Available data:
==*==

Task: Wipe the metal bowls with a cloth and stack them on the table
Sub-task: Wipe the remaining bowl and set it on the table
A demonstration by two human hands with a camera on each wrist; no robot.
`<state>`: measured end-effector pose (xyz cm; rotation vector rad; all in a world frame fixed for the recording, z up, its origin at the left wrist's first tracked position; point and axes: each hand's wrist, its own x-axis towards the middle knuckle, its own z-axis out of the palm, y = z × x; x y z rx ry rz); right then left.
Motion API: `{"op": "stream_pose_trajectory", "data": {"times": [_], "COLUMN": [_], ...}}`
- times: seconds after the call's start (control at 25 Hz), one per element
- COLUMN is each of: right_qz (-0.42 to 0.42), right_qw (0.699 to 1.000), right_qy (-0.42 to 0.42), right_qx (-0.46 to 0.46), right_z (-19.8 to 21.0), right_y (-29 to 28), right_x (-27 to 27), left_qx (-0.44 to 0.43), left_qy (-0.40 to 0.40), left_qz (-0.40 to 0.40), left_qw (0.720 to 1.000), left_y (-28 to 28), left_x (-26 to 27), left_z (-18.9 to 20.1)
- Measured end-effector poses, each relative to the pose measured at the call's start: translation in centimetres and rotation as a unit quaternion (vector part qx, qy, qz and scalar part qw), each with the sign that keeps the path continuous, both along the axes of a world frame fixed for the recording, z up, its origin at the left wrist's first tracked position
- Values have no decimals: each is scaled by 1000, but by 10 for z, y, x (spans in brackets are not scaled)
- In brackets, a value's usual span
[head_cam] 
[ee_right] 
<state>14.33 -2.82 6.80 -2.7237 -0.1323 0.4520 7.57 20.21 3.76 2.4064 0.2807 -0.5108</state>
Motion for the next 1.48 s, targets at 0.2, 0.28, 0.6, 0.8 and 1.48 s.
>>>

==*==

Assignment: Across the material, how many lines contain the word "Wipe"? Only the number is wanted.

Reply to the task: 2